PROBLEM:
Below are the records; give again exactly the lines from the one containing "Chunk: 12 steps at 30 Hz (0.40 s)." through the one containing "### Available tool", leaving out pictures.

Data records:
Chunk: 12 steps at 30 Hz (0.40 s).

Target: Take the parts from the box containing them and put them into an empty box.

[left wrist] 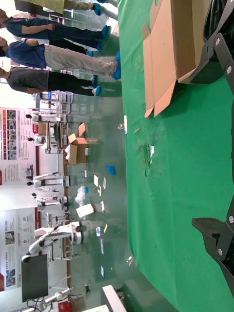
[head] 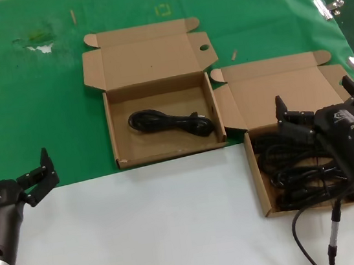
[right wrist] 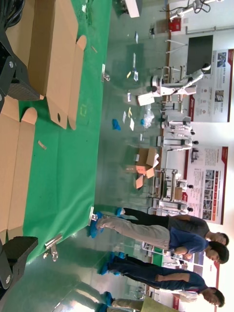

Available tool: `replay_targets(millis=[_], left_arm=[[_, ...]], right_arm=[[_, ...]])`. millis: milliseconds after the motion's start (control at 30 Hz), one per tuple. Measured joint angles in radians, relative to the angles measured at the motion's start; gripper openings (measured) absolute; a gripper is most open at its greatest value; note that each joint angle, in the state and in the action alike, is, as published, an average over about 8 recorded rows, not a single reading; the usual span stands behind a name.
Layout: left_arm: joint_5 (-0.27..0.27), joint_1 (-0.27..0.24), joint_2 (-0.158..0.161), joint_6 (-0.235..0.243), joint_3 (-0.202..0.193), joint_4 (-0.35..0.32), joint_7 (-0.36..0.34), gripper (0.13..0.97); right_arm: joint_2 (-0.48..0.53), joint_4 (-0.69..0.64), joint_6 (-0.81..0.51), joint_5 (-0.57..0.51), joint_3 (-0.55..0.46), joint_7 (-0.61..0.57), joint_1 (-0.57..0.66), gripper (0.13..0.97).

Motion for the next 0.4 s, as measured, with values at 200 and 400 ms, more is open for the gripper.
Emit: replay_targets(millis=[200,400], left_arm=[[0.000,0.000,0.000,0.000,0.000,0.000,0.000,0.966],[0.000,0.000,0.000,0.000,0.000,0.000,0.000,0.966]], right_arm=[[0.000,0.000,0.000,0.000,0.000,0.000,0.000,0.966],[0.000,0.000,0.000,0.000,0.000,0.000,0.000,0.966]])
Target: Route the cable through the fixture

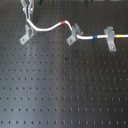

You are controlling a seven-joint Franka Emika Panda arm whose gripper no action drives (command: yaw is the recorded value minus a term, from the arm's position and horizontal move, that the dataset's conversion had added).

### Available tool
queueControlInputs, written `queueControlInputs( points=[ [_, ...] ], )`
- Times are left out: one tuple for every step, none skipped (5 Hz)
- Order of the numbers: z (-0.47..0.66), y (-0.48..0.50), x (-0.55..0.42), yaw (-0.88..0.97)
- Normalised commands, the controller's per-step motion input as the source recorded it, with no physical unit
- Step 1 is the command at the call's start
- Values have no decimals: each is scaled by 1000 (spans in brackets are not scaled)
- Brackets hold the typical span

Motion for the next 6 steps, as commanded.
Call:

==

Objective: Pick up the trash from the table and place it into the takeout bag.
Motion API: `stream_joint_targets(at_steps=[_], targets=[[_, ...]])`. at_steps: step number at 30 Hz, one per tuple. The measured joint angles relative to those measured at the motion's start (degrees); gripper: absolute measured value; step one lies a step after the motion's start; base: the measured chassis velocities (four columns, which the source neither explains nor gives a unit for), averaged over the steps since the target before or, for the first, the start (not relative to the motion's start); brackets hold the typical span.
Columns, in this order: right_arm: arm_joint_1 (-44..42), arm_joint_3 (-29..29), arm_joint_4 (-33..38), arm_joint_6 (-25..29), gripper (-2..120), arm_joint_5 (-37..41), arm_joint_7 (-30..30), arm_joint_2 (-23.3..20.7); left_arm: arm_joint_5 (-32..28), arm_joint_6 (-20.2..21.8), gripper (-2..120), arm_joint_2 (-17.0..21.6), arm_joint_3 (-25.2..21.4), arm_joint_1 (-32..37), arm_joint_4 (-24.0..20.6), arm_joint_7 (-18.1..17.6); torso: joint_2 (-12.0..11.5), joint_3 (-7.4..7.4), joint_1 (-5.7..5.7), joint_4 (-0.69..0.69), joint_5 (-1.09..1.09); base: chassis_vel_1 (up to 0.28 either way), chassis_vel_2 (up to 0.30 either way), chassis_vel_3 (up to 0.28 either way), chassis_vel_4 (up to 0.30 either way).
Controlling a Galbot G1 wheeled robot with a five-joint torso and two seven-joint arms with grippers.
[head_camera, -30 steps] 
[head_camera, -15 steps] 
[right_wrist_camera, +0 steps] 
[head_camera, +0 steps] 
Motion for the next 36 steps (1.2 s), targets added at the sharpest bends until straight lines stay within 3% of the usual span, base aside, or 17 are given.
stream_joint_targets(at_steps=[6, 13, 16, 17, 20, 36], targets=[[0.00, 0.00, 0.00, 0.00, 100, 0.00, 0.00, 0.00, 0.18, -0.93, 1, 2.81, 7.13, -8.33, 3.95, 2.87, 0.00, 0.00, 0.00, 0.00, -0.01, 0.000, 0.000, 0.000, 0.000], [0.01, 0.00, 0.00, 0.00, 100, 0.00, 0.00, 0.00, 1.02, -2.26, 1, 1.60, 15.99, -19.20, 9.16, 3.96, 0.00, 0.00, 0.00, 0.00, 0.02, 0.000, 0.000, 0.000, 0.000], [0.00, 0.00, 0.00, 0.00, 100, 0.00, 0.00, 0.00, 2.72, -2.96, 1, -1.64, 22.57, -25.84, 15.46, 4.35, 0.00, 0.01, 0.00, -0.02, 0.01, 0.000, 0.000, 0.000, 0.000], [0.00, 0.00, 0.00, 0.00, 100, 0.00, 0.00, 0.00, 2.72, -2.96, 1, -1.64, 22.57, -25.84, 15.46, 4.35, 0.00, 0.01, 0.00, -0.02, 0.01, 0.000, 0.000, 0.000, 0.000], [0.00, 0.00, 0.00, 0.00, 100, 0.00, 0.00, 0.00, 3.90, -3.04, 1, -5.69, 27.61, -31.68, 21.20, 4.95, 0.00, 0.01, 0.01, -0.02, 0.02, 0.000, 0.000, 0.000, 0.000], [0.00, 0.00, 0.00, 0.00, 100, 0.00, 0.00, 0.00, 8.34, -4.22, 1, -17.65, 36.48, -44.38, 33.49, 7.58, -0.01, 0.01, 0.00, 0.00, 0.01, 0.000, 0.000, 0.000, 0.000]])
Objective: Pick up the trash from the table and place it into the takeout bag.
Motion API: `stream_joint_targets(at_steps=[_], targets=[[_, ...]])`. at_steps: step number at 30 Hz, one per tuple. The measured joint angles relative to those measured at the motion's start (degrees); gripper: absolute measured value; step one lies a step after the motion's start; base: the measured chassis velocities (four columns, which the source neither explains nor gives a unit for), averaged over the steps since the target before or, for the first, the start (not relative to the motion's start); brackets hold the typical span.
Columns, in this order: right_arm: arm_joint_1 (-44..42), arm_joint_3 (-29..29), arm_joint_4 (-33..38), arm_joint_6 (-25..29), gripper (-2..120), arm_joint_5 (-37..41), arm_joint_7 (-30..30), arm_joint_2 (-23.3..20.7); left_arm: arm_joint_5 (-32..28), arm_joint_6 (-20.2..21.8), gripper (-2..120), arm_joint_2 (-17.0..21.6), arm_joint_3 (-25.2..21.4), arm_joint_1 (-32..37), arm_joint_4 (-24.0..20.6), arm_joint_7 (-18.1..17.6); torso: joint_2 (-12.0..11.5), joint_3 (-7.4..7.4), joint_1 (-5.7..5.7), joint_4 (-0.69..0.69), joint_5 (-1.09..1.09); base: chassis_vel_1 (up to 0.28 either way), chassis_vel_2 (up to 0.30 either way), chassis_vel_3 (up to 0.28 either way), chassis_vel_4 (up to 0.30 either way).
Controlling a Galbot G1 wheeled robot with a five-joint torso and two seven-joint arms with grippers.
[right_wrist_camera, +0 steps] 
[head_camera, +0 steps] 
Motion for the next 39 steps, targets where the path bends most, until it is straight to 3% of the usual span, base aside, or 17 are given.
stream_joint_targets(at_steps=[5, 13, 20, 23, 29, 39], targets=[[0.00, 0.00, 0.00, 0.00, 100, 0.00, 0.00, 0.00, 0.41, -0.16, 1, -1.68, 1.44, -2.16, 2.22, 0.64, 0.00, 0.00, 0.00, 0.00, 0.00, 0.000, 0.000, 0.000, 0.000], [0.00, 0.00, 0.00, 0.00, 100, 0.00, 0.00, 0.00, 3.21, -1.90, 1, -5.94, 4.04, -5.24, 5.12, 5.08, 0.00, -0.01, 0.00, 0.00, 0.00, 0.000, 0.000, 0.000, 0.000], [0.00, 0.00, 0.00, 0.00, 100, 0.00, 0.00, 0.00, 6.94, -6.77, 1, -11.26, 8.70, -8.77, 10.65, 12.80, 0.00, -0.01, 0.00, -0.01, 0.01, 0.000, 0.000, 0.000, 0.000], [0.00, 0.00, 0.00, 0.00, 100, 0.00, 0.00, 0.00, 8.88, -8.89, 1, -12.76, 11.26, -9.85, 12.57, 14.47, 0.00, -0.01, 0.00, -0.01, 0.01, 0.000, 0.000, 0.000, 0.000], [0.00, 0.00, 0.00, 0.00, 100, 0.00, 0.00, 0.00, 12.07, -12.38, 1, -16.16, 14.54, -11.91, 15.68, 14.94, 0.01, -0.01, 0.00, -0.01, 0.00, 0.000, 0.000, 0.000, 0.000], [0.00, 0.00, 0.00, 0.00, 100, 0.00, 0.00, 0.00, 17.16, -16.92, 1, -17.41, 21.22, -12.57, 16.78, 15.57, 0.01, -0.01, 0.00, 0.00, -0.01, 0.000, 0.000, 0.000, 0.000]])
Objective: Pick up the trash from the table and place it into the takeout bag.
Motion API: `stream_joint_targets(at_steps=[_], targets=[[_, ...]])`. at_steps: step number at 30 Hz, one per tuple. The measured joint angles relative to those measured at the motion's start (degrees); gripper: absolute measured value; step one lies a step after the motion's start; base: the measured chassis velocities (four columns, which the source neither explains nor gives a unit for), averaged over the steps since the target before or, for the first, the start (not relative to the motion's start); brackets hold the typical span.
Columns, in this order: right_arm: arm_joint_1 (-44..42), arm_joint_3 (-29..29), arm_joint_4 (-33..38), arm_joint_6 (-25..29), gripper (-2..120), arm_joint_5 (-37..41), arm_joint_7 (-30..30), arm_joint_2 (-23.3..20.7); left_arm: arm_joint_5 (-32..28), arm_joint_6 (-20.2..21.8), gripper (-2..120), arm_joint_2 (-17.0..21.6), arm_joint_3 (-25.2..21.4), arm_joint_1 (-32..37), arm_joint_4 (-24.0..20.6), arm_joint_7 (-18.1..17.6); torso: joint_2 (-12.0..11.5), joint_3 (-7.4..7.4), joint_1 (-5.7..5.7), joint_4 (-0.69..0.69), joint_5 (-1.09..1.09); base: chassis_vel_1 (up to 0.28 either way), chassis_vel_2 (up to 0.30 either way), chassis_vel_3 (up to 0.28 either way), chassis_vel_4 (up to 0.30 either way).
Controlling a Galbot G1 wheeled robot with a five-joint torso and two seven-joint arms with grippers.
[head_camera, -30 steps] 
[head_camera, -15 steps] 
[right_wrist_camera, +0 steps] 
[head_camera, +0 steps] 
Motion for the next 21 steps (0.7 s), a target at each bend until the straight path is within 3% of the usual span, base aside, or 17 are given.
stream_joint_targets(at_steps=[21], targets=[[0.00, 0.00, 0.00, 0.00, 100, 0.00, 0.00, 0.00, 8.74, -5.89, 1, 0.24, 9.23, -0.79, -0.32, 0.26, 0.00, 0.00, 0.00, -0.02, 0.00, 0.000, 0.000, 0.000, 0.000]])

RESPONSE TO THE TASK:
Chunk: 12 steps at 30 Hz (0.40 s).

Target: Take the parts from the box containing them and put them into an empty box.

[left wrist] 
[head] 
[right wrist] 

Available tool: `replay_targets(millis=[_], left_arm=[[_, ...]], right_arm=[[_, ...]])`. millis: milliseconds after the motion's start (control at 30 Hz), one per tuple. Measured joint angles in radians, relative to the angles measured at the motion's start; gripper openings (measured) absolute; a gripper is most open at its greatest value; note that each joint angle, in the state and in the action alike, is, as published, an average over about 8 recorded rows, not a single reading; the usual span stands behind a name.
Layout: left_arm: joint_5 (-0.27..0.27), joint_1 (-0.27..0.24), joint_2 (-0.158..0.161), joint_6 (-0.235..0.243), joint_3 (-0.202..0.193), joint_4 (-0.35..0.32), joint_7 (-0.36..0.34), gripper (0.13..0.97); right_arm: joint_2 (-0.48..0.53), joint_4 (-0.69..0.64), joint_6 (-0.81..0.51), joint_5 (-0.57..0.51), joint_3 (-0.55..0.46), joint_7 (-0.61..0.57), joint_1 (-0.57..0.66), gripper (0.13..0.97).

Motion for the next 0.4 s, as measured, with values at 200 and 400 ms, more is open for the gripper.
Emit: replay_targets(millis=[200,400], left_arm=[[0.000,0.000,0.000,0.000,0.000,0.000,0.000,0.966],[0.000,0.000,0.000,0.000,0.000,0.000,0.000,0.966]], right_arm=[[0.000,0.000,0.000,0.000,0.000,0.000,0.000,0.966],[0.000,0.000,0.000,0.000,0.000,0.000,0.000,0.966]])
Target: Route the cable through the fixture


You are controlling a seven-joint Franka Emika Panda arm whose gripper no action drives (command: yaw is the recorded value minus a term, from the arm's position and horizontal move, that the dataset's conversion had added).

### Available tool

Nothing further remains for this exercise.